(WORK REQUEST):
Once you have read the records below, report how many lines contain the word "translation", and give nothing besides that number.

(ENTRIES SHOWN):
↓
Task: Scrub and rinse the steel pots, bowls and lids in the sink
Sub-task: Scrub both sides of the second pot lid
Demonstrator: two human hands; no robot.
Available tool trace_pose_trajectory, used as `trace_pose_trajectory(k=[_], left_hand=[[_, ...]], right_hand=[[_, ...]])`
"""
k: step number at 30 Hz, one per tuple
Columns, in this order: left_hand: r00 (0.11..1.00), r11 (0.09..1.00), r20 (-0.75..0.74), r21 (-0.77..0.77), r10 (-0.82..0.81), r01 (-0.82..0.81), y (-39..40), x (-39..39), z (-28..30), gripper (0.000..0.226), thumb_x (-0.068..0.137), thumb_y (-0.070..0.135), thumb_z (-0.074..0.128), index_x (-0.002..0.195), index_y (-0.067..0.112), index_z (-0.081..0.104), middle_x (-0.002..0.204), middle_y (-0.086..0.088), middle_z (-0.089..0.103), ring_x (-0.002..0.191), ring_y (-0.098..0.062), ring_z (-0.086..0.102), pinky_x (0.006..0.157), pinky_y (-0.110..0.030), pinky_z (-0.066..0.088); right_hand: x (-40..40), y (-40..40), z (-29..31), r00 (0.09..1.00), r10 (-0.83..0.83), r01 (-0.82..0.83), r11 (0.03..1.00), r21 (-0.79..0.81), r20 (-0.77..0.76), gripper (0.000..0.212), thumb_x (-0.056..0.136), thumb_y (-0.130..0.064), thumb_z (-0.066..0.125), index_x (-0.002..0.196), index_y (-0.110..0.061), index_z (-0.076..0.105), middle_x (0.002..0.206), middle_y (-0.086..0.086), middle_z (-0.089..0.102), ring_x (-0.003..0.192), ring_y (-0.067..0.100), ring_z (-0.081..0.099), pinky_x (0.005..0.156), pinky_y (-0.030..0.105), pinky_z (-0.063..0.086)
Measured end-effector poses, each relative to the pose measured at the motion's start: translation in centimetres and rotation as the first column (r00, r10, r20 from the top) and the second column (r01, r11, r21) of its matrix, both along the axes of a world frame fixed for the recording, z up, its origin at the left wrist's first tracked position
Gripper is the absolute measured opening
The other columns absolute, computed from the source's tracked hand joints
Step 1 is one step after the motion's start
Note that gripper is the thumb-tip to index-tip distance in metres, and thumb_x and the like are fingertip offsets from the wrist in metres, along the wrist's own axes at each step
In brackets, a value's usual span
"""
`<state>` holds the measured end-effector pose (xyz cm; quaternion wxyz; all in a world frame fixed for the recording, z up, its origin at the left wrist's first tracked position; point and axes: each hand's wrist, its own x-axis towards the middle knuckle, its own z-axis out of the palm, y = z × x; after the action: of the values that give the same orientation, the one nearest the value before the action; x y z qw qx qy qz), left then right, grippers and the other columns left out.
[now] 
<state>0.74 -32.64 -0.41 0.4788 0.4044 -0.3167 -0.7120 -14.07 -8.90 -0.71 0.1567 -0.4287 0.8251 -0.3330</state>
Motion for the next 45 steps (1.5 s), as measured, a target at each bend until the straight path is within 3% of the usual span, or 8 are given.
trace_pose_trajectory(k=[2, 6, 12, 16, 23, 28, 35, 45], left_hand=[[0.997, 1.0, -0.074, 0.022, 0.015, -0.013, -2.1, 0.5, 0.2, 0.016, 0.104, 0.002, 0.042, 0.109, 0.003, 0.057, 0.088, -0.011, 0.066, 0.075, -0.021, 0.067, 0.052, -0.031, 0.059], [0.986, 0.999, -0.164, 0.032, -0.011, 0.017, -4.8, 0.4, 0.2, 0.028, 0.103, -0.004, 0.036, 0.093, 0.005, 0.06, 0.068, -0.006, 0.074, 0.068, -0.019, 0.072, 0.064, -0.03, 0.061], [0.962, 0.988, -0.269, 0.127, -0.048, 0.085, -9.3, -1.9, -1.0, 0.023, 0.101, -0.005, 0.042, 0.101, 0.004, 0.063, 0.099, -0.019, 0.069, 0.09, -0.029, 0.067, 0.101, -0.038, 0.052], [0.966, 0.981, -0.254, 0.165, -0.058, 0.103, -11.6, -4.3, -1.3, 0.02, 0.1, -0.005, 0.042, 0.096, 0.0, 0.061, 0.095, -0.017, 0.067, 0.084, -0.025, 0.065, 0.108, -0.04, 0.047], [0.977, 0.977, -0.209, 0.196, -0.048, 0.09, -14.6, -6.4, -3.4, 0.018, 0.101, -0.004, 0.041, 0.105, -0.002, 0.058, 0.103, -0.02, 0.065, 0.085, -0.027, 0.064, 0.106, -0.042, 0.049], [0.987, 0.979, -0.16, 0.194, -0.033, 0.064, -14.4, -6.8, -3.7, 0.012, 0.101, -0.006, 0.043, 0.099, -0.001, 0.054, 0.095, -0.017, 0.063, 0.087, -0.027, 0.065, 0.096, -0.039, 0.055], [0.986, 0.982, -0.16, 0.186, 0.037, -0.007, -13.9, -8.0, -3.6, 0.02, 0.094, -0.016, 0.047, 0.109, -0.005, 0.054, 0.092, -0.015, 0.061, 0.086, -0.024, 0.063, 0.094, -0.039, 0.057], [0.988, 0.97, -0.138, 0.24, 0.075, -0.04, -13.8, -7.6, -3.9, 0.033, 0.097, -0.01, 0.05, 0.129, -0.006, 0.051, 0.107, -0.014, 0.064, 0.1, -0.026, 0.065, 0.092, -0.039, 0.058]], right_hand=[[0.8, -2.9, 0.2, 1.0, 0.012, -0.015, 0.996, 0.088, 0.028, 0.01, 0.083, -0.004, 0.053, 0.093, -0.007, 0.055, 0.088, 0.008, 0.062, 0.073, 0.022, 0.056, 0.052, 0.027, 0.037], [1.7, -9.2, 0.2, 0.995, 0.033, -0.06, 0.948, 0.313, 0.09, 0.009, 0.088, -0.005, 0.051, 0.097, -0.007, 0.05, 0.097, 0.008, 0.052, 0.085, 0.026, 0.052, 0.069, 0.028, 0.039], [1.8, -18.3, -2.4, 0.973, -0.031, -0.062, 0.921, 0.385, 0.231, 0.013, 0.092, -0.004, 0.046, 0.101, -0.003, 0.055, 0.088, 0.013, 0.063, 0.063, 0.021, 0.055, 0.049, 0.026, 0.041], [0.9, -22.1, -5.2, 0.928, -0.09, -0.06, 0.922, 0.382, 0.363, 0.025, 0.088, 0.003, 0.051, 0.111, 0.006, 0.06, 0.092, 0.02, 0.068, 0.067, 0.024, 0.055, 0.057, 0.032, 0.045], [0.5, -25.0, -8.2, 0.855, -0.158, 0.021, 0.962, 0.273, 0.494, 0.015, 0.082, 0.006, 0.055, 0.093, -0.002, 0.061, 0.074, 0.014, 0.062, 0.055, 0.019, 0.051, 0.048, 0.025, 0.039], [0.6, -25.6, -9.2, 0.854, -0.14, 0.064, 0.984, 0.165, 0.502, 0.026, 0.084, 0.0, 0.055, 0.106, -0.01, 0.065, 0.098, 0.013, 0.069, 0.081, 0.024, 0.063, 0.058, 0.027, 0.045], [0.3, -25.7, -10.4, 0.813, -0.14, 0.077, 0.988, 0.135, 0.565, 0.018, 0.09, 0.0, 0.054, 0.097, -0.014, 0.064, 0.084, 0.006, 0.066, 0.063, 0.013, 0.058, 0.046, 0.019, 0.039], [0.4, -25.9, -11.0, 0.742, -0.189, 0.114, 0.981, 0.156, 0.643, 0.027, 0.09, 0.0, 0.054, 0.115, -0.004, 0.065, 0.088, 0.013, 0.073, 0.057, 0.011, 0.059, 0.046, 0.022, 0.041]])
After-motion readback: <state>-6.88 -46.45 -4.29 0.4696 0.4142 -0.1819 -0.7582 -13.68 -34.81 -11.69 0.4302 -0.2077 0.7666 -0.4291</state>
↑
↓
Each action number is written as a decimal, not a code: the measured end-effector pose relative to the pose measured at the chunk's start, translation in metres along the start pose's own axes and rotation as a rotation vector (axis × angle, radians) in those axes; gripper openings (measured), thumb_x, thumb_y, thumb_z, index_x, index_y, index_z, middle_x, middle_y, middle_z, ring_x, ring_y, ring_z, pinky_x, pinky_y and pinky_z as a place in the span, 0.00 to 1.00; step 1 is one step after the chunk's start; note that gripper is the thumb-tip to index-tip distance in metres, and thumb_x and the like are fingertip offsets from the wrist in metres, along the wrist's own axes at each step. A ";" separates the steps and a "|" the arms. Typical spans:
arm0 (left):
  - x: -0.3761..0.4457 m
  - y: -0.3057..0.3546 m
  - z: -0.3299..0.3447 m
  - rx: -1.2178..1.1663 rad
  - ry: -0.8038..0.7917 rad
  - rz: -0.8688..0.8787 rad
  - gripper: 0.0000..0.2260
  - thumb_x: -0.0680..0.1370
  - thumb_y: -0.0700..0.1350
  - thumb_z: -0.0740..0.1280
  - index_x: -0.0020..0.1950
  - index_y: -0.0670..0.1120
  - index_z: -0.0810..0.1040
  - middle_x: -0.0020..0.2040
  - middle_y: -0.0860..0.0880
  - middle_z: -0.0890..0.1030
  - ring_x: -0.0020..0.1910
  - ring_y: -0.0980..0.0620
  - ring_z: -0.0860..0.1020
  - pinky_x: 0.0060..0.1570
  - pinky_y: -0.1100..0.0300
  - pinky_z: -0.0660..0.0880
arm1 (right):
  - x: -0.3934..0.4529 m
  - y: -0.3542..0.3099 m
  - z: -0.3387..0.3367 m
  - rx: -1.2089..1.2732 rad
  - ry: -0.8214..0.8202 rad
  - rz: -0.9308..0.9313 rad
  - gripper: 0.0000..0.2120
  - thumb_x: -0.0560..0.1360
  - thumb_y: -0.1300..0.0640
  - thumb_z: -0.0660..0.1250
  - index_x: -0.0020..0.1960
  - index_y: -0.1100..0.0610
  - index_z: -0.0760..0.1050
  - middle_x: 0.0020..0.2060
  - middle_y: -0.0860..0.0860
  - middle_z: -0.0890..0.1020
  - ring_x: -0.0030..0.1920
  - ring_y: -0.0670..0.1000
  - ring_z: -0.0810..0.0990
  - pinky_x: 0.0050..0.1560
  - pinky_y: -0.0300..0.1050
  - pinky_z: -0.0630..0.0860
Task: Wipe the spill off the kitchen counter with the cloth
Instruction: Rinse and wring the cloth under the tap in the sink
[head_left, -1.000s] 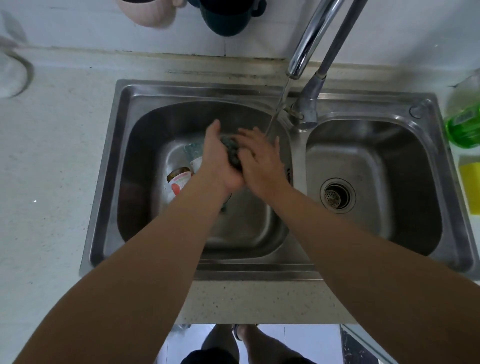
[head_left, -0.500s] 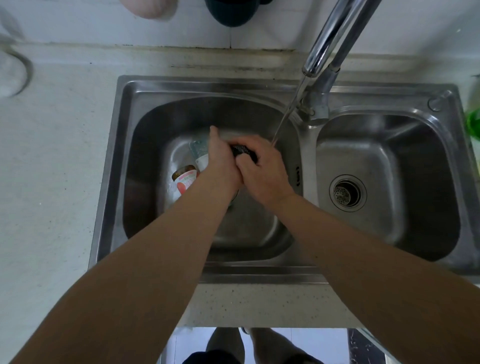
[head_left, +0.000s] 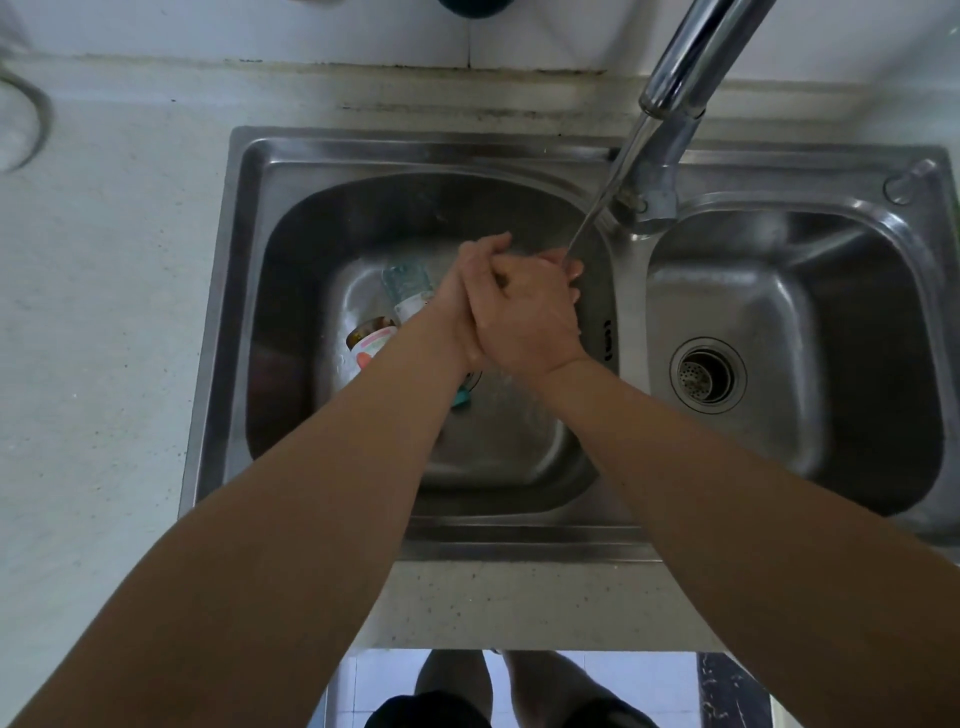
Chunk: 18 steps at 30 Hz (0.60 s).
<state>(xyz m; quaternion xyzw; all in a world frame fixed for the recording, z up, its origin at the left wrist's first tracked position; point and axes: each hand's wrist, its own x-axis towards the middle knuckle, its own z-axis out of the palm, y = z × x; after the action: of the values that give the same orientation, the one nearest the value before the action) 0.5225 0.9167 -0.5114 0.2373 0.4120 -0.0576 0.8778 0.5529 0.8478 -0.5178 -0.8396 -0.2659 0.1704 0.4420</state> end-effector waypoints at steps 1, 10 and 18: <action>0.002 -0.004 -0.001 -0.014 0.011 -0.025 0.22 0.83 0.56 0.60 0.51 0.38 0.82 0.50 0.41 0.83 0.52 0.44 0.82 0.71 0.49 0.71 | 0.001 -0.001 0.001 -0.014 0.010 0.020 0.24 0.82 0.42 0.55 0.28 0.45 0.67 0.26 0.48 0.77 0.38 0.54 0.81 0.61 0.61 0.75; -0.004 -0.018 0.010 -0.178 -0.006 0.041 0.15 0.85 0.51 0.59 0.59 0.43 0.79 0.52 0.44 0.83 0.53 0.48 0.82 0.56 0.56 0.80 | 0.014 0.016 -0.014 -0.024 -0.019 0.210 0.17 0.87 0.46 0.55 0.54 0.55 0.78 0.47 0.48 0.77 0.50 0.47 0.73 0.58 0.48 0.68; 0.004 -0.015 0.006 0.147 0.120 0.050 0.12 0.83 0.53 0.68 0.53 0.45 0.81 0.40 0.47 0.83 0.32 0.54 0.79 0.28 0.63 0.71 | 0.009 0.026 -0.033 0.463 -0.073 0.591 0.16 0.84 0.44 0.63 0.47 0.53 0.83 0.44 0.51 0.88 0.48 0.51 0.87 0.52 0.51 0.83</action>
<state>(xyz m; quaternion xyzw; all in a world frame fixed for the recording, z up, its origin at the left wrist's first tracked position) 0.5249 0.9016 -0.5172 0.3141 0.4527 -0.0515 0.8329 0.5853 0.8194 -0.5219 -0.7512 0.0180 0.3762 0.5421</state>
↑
(THE COMPLETED TASK):
2